Republican Donald Trump’s more presidential style on the campaign trail is not a signal that he will retreat on core policies, such as his pledge to build a wall on the Mexican border, his top adviser said on Sunday.
Senior Trump aide Paul Manafort dismissed accusations by rival Republican Ted Cruz that the billionaire mogul lied about his policies on immigration to “fool gullible voters”.
Mr Cruz made the comment after Mr Manafort told a closed-door meeting of top Republican officials last week that the party’s White House front-runner would temper the image he has projected so far, saying the “part that he’s been playing is now evolving”.
“I never said Trump wasn’t going to build a wall. I never said Trump was going to change any of his positions,” Mr Manafort insisted on Fox News on Sunday.

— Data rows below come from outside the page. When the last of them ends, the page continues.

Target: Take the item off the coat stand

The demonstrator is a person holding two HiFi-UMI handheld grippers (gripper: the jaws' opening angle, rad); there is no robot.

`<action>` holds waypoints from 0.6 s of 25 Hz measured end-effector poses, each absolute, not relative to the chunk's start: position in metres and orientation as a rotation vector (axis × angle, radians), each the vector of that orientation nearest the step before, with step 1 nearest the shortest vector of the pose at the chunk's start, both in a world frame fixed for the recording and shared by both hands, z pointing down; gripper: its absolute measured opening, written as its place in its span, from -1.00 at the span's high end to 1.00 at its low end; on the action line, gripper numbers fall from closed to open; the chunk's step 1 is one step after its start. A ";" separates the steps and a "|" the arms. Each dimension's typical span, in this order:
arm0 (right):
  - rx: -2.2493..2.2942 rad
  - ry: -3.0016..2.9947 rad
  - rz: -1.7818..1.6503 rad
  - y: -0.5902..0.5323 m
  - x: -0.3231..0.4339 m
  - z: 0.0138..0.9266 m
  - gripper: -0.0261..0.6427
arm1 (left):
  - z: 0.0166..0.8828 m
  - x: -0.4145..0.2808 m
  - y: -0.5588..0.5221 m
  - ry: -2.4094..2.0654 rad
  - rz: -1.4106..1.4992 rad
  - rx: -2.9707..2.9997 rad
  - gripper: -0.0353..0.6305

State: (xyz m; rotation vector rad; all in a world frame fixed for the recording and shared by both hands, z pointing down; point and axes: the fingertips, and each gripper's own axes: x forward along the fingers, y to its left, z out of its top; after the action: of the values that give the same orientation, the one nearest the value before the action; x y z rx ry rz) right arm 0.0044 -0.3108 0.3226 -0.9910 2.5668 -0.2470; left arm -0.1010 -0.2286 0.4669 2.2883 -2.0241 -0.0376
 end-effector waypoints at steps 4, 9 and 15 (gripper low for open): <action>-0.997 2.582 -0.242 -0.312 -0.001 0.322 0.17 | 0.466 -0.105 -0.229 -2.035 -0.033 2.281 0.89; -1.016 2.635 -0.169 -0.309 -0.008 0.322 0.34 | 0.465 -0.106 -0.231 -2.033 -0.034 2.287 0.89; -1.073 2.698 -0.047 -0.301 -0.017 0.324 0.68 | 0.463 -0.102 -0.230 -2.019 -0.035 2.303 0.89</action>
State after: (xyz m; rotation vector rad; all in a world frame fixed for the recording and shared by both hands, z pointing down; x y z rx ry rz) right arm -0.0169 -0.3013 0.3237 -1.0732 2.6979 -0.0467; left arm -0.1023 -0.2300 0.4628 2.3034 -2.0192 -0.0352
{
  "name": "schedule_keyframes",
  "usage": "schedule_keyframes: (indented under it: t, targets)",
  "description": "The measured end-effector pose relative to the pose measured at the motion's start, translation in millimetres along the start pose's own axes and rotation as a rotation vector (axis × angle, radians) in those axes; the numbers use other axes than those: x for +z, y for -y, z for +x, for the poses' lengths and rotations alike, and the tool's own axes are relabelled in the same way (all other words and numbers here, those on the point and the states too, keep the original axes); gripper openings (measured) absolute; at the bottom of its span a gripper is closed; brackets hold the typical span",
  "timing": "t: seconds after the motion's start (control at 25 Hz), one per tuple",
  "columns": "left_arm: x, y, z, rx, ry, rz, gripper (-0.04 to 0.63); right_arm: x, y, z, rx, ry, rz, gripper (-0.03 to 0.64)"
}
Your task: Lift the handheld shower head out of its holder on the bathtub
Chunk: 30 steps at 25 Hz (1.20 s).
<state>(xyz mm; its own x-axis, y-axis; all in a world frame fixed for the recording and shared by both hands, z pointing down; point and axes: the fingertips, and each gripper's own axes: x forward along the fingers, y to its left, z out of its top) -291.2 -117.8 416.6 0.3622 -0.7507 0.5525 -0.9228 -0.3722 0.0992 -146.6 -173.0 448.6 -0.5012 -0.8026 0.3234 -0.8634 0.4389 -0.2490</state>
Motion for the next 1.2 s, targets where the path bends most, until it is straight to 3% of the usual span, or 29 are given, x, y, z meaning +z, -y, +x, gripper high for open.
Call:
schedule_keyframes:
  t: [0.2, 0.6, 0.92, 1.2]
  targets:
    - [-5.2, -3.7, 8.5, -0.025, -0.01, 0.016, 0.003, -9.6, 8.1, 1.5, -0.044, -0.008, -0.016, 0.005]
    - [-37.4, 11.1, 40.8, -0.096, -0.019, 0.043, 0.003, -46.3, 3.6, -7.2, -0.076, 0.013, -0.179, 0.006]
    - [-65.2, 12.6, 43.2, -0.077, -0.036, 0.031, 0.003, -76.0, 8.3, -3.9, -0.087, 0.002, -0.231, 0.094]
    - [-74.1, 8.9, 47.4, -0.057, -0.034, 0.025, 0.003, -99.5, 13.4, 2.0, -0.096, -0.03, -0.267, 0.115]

Mr Manafort said Mr Cruz was trying to distract from his tough path to the nomination, especially with primary elections coming in Pennsylvania and other states where polls show Mr Trump ahead.
He predicted his candidate would win on the first ballot at the Republican National Convention in Cleveland in July.
Though Mr Trump has won more states than Mr Cruz, the Texan senator hopes to keep him from earning the 1,237 delegates needed to secure the nomination at the convention.
“He’s trying to say the process doesn’t matter,” Mr Manafort said of Mr Cruz. “He’s trying to say voting doesn’t matter. He’s trying to say all that matters is to destroy the party and see who can pick up the pieces on a second, third or fourth ballot. We’re not going to let that happen.”
Also on Sunday, the chairman of the Republican National Committee played down a comment by conservative billionaire Charles Koch that “it’s possible” Democratic front-runner Hillary Clinton would make a better president than any Republicans in the race.
“Charles, in the past, has gone out of his way to make the case for him being a little bit less partisan than people would expect,” Reince Priebus said on ABC TV.
“It’s going to come down to four to eight more years of Barack Obama and Hillary Clinton or a different direction,” Mr Priebus added. “And I think that’s going to be a very powerful case that we’re going to be able to make as a party.”
Meanwhile, Democratic presidential hopeful Bernie Sanders reframed his role in the race on Sunday and explained that he has lost primaries in 16 states with high income inequality “because poor people don’t vote”.
Without wavering from insisting that he has a “path to victory”, the senator from Vermont said his goal was to increase voter participation in politics.
Sanders said in an interview with NBC News, in response to a question about his losses in states with a large wealth gap: “That’s a sad reality of American society. And that’s what we have to transform.”